For investors prepared to take a little risk in return for higher returns, emerging markets present an enticing opportunity. ‘Emerging markets’ describes economies growing at a fast pace and working to make their economic progress more sustainable.
Emerging markets are generally less efficient and have less strict standards in accounting and securities regulation than advanced economies, which include the United States, Europe and Japan). However, there is the necessary physical financial infrastructure, for expansion, including banks and a stock exchange.
Due to the volatile environments of emerging economies, investor returns can be hit or miss. These are our ones to watch…

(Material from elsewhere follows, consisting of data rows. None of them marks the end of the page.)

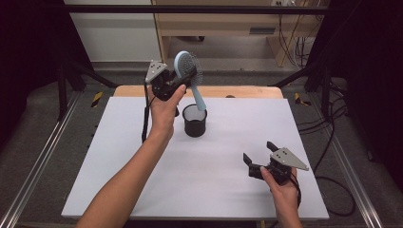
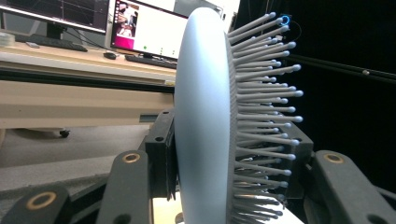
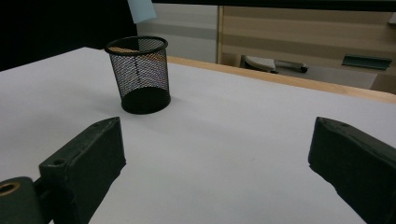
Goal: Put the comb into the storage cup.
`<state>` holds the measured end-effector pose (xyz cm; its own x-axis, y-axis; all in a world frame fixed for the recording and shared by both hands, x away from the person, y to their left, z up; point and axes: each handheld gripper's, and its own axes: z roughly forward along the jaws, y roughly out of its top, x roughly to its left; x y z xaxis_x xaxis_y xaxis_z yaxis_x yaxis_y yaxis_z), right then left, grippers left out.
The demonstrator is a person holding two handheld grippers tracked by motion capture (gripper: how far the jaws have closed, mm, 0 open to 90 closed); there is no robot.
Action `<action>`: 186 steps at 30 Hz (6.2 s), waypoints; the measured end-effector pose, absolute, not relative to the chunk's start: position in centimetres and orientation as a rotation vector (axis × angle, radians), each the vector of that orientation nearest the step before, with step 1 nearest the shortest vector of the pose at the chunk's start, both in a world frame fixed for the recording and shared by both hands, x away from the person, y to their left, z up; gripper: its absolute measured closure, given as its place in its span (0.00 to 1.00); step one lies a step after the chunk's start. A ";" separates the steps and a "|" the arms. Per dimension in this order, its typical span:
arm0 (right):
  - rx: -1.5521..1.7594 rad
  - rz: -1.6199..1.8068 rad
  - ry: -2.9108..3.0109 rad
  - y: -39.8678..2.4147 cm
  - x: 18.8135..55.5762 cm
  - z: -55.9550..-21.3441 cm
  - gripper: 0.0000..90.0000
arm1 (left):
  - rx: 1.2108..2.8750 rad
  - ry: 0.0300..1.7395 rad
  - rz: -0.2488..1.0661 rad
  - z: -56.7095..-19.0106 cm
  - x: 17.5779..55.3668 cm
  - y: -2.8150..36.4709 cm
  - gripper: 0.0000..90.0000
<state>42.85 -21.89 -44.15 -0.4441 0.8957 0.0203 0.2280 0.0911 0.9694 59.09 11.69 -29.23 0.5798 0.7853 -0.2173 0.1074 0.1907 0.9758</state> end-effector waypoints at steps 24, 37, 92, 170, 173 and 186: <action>1.104 1.377 1.770 -22.0 42.9 -44.3 0.04 | 1.330 0.868 0.623 -30.0 59.8 12.4 0.56; 1.098 1.376 1.774 -21.9 43.0 -44.3 0.04 | 1.345 0.885 0.603 -31.4 59.9 11.8 0.56; 1.095 1.373 1.799 -21.8 43.0 -44.5 0.04 | 1.427 0.893 0.628 -34.4 60.4 11.2 0.56; 1.087 1.368 1.824 -21.3 43.1 -44.7 0.04 | 1.415 0.939 0.563 -37.1 61.1 11.1 0.55; 1.089 1.368 1.825 -21.3 43.1 -44.7 0.04 | 1.420 0.937 0.564 -37.3 61.1 11.0 0.55; 1.085 1.369 1.830 -21.3 43.1 -44.7 0.04 | 1.426 0.939 0.555 -37.9 61.2 10.8 0.55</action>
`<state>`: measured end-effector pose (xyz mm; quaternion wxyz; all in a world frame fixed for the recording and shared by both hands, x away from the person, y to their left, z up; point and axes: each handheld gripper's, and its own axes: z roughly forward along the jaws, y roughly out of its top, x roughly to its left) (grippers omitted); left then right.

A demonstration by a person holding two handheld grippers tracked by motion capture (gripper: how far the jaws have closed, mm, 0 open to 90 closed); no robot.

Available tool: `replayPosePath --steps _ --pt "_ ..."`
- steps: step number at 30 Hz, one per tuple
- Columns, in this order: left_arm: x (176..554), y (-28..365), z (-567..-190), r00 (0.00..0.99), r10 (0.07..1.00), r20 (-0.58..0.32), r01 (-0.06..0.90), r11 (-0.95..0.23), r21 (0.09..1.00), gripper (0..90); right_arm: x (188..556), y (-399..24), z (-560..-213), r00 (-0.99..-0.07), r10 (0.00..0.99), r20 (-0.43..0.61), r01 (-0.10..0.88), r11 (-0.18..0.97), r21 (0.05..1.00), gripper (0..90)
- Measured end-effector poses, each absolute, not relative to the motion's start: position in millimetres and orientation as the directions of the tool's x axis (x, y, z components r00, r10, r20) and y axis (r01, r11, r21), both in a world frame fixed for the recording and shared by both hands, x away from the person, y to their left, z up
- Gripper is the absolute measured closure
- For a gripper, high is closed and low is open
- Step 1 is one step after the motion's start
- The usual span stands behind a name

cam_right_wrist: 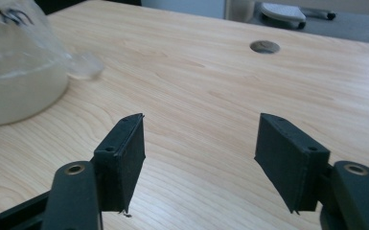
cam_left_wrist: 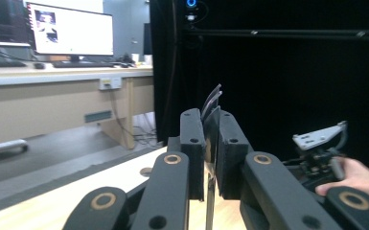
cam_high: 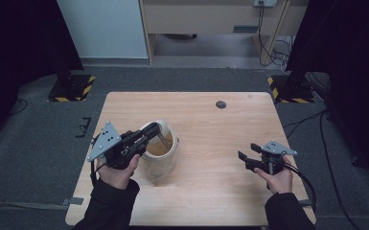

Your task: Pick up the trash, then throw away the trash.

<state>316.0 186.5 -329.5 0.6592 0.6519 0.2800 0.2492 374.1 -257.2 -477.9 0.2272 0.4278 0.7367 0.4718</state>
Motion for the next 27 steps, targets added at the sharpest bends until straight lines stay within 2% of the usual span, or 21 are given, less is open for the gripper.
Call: replayPosePath --steps 11,27 --pt "333 189 -350 0.706 0.708 -0.030 0.064 -0.022 0.998 84.1 379 -256 -487 -0.524 0.850 0.057 0.444 0.216 0.870 30.6" --pt "347 180 -385 0.706 0.708 -0.020 0.117 -0.089 0.989 84.0 380 -255 -488 -0.536 0.844 0.037 0.443 0.243 0.863 30.6"
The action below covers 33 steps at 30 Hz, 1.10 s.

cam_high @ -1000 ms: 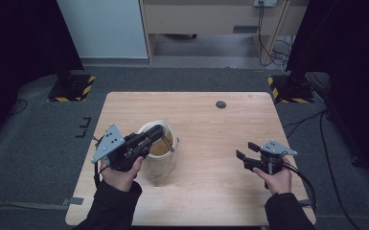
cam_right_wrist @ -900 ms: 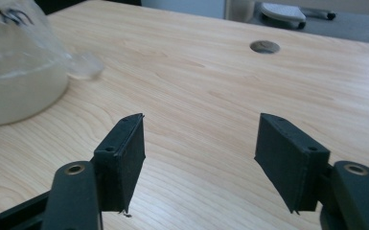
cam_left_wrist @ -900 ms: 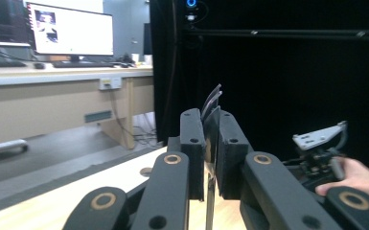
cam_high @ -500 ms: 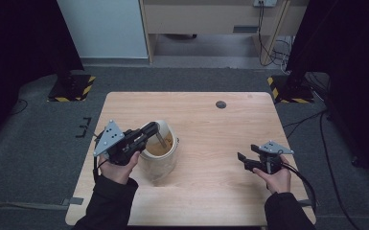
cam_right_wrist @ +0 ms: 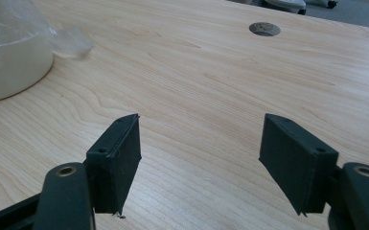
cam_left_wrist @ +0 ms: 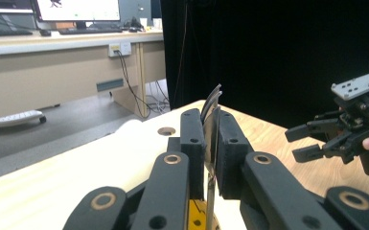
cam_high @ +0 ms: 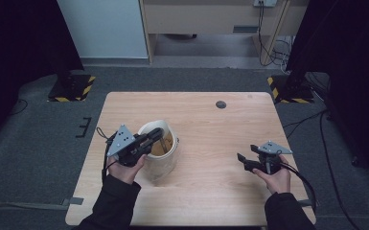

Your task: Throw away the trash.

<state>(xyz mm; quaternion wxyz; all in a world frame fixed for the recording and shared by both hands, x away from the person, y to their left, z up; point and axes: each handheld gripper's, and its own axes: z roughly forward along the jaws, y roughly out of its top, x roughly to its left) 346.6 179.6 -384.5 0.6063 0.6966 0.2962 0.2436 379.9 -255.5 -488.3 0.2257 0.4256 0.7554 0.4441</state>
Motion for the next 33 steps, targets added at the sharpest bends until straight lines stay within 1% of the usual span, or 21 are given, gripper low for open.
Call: replayPosePath --steps 6,11,16,19,20,23,24,25,26,27,28,30,31,32,33 --pt "348 177 -389 0.705 0.709 -0.020 0.133 -0.105 0.986 83.1 379 -255 -488 -0.537 0.843 0.038 0.442 0.243 0.864 30.9" --pt "348 178 -388 0.696 0.718 -0.031 0.135 -0.088 0.987 77.7 379 -255 -488 -0.539 0.842 0.038 0.442 0.244 0.863 31.0" --pt "342 184 -378 0.690 0.723 -0.032 0.108 -0.059 0.992 76.1 379 -256 -487 -0.538 0.842 0.040 0.441 0.241 0.865 31.1" --pt "336 193 -368 0.674 0.738 -0.034 0.085 -0.032 0.996 72.8 378 -257 -486 -0.535 0.844 0.039 0.439 0.238 0.867 30.7" --pt "333 202 -364 0.652 0.758 -0.034 0.077 -0.022 0.997 70.3 377 -257 -485 -0.532 0.846 0.041 0.437 0.233 0.869 30.3" --pt "330 213 -362 0.626 0.779 -0.036 0.072 -0.012 0.997 68.0 377 -259 -485 -0.531 0.846 0.037 0.436 0.236 0.869 29.8" --pt "331 225 -364 0.592 0.805 -0.035 0.076 -0.013 0.997 65.3 377 -259 -485 -0.527 0.849 0.040 0.437 0.230 0.870 29.2" --pt "331 225 -364 0.592 0.805 -0.035 0.076 -0.013 0.997 63.5 377 -259 -485 -0.527 0.849 0.040 0.437 0.230 0.870 29.2" --pt "334 239 -368 0.555 0.831 -0.050 0.099 -0.006 0.995 62.0 377 -260 -485 -0.524 0.851 0.042 0.439 0.227 0.869 28.2" --pt "334 239 -368 0.555 0.831 -0.050 0.099 -0.006 0.995 60.2 377 -260 -485 -0.522 0.852 0.042 0.440 0.227 0.869 27.6" --pt "337 246 -372 0.537 0.841 -0.062 0.116 0.000 0.993 60.2 377 -260 -485 -0.522 0.852 0.042 0.440 0.227 0.869 27.6" --pt "346 262 -387 0.486 0.871 -0.078 0.173 -0.008 0.985 55.2 377 -261 -485 -0.515 0.856 0.045 0.443 0.221 0.869 26.6" --pt "346 262 -387 0.486 0.871 -0.078 0.173 -0.008 0.985 53.9 377 -261 -485 -0.515 0.856 0.045 0.443 0.221 0.869 26.6" --pt "353 269 -401 0.460 0.882 -0.104 0.221 0.000 0.975 52.6 377 -261 -485 -0.513 0.857 0.046 0.445 0.220 0.868 26.5" --pt "353 269 -401 0.460 0.882 -0.104 0.221 0.000 0.975 50.9 377 -261 -485 -0.513 0.857 0.046 0.445 0.220 0.868 26.5"
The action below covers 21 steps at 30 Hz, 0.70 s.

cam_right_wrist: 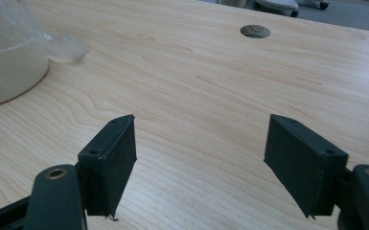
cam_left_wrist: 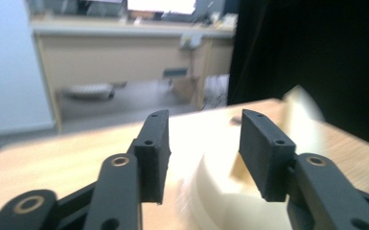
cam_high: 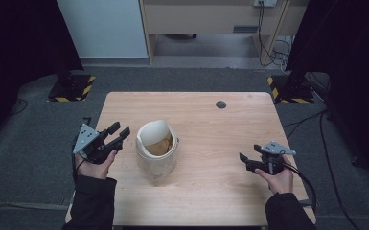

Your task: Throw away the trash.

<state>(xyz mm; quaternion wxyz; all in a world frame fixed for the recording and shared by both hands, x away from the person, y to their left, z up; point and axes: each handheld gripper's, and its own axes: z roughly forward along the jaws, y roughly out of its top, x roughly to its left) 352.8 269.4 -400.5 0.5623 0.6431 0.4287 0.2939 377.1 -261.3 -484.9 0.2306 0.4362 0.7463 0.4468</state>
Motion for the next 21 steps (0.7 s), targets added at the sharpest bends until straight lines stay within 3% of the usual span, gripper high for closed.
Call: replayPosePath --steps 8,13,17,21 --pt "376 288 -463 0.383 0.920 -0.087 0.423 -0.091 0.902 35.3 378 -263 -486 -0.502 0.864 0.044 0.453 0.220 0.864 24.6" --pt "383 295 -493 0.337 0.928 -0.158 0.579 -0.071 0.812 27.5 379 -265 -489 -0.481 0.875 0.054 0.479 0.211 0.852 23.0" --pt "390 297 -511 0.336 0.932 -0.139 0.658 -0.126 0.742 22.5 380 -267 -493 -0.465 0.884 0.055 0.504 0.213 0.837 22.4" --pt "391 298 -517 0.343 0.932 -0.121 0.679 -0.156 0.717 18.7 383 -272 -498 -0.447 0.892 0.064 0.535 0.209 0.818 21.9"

Chile has been one of the fastest-growing economies ni Latin America over the past decade, with its economy growing at an average annual rate of above 5 percent since 1990.
Chile’s fortunes have been affected this year by uncertainty from an upcoming election, but the country has continued to see a positive GDP figure of 2.75 percent in 2017.
Its economy has been boosted by a rise in copper price, as well as the stabilisation of oil prices. The OECD expects to see growth of 2.8 percent in 2018, with a pickup underpinned by “improving external demand and, reflecting more accommodative financial conditions, investment.”
The country has recently approved new emerging market strategies, with Chile’s risk regulator expanding the number of emerging market funds available to the country’s AFPs with the addition of funds from asset managers Investec and Morgan Stanley.
Peru is the “rising star” of the South American countries, according to the IMF, boasting land rich in natural resources such as copper, silver, gold, timber and natural gas. Its GDP growth stood at 3.9 percent in 2016, with the Peruvian central bank raising its 2018 growth outlook to 4.2 percent in 2018.
The current government headed by President Pedro Pablo Kuczynski, who was elected in July 2016, is in the midst of a plan to transform the country by prioritizing investment in technology and infrastructure projects, and marketing the country as a hub for international trade in the region.
However, Julio Velarde, Governor of the Central Reserve Bank of Peru, sees three main economic challenges facing the country: “First, the last Government had a higher deficit than the new Government was expecting, which has meant reductions in public expenditure. Second, Peru – like many countries in Latin America – has been affected by the corruption scandals related to Brazilian companies such as Odebrecht. Third, earlier this year, we had the worst flooding in the north of the country since 1925.”
There has been significant investor optimism in India since the election of Narenda Modi, who swore to push India to the forefront of international investment.
India is ripe for growth, as one of the world’s largest democracies boasting a young, entrepreneurial population with a high interest in education.
The two largest India exchange traded funds trading in the US are each up more than 25 percent year-to-date, outpacing the MSCI Emerging Markets Index which tracks the progress of emerging markets globally.
“The Indian economy is growing much faster than many other emerging markets and it’s quite natural that money is chasing Indian equities,” said Vinay Menon, head, equity capital markets, JP Morgan India.